Snurb — Thursday 27 November 2025 16:36
Politics | Elections | Journalism | Industrial Journalism | ‘Fake News’ | Social Media | AANZCA 2025 | Liveblog |

The next speaker in this panel at the AANZCA 2025 conference is Jee Young Lee, whose focus is on a content analysis of mis- and disinformation examples from the 2025 Australian federal election. Australian voters remain highly concerned about such problematic information, but fewer than one third of voters actively engage in fact-checking themselves; they rely instead on their gut feeling about the veracity of information rather than on concrete evidence of its truthfulness.

In that light: what do audiences regard as mis- and disinformation; how do determine this, and what do they do? This project used a digital diary method with some 38 participants who were prompted each day, via WhatsApp, for examples of problematic information they had come across during the seven days preceding the election, and for how they responded to it. These cases were then coded for key attributes by the research team. All reported cases of problematic information were assessed by a professional fact-checker.

Most examples came from social media; a smaller number came from online news, print newspapers, leaflets, or letters, TV, SMS, Websites, or outdoor advertising. Dominant creators of such content were politicians or parties, followed by mainstream media, unidentified sources, influencers, and other sources. The narratives of this content focussed overwhelmingly on specific policies or particular candidates on parties. One third of this content came in the form of political advertising.

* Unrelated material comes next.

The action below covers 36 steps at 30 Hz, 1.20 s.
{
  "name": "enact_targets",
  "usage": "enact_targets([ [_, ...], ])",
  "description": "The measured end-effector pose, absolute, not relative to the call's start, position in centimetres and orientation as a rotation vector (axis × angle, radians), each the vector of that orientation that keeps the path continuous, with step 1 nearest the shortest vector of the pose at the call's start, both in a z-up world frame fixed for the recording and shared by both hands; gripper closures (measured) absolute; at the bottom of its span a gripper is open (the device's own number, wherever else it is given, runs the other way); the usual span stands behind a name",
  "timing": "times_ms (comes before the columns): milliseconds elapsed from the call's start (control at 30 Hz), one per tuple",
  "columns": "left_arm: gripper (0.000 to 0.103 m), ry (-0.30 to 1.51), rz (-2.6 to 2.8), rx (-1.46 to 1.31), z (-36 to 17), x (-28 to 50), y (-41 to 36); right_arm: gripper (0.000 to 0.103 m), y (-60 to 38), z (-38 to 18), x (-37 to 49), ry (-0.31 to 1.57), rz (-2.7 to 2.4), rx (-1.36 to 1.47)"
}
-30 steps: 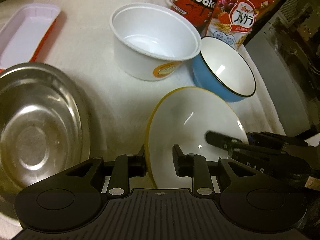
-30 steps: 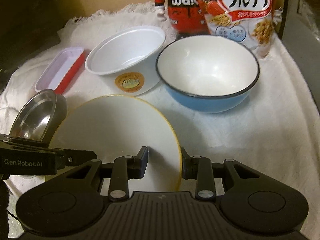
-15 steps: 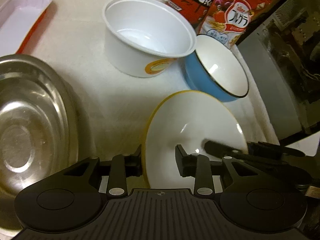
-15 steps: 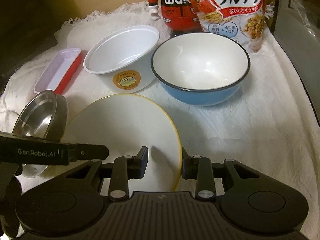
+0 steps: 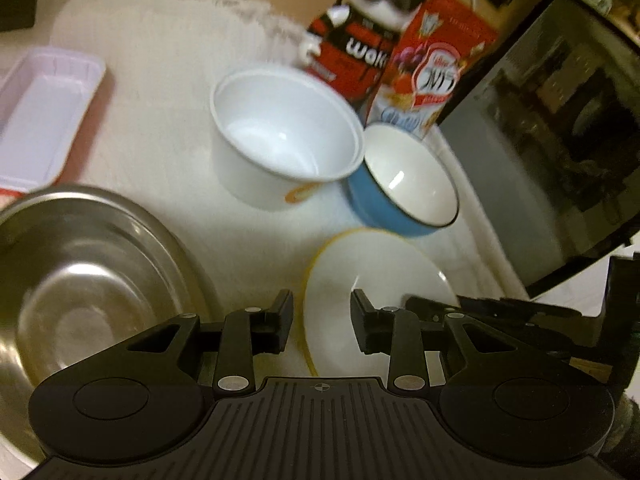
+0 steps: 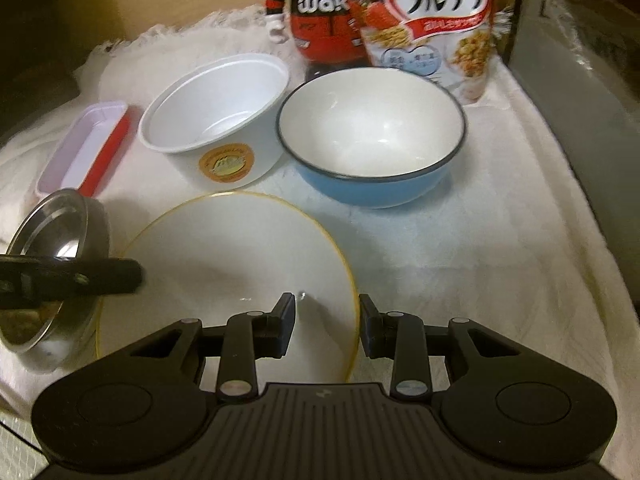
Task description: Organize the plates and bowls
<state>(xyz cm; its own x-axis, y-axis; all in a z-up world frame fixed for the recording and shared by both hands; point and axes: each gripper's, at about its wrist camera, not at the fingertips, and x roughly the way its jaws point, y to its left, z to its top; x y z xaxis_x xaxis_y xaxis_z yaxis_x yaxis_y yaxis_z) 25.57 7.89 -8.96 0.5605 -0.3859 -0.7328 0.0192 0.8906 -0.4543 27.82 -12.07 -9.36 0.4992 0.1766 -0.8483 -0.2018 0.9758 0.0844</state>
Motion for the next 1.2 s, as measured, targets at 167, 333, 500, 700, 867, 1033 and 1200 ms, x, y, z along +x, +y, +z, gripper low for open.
enact_targets([
  [167, 0.069, 0.915, -0.294, -0.441, -7.8, 25.5, 10.2, 0.062, -12.4, -7.2, 26.7, 0.954, 0.121, 0.011],
  [333, 0.069, 0.916, -0.373, -0.473, -6.6, 27.3, 10.8, 0.054, -12.9, -4.8, 25.1, 0.879, 0.014, 0.058],
  [500, 0.069, 0.932, -0.415, -0.483, -6.1, 29.6, 8.6, 0.042, -14.2, -3.6, 23.7, 0.823, -0.091, 0.006],
  [700, 0.069, 0.94, -0.401, -0.477, -5.9, 32.7, 5.6, 0.039, -16.9, -1.9, 25.5, 0.795, -0.062, -0.026],
  [867, 0.069, 0.989, -0.349, -0.43, -6.8, 35.9, 3.3, 0.039, -18.3, -1.7, 27.8, 0.805, 0.019, 0.013],
  [1033, 0.069, 1.082, -0.257, -0.437, -8.9, 38.9, 2.0, 0.039, -19.6, -3.7, 30.9, 0.858, 0.079, 0.106],
  [1200, 0.079, 1.084, -0.164, -0.456, -9.9, 40.7, 1.8, 0.039, -20.0, -5.5, 33.6, 0.898, 0.16, 0.133],
])
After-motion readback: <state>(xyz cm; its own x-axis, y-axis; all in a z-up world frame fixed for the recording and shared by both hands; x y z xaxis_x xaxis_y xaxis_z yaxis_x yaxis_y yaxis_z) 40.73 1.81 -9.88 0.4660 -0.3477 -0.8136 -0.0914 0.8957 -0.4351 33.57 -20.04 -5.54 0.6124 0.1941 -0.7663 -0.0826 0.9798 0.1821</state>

Content was flagged by participants because it contradicted their existing knowledge or beliefs, was biased, provided insufficient evidence or context, was overly emotional, or was implausible. Very few participants reported content because it had already been externally verified as incorrect. Participants mostly indicated that they were sure or very sure about their assessment of such content, especially for content they flagged as contradicting existing knowledge or highly emotional, and much less so for supposedly biased information.

However, only 10% of the content flagged by participants as mis- or disinformation was actually classified as outright false by the fact-checker; 36% was true, while 24% was misleading, and other content missed context or took information out of context. Participants largely responded to encounters with such information by doing nothing, sharing or discussing it with others, or searching for more information.

These observations point to the limits of debunking; if distrust and emotional responses shape perceptions of mis- and disinformation, then factual verification will not help. It will also fail to address the political burnout and judgments by gut feeling related to information overload. Instead, effective interventions will need to address the emotional and narrative dimensions of political mis- and disinformation.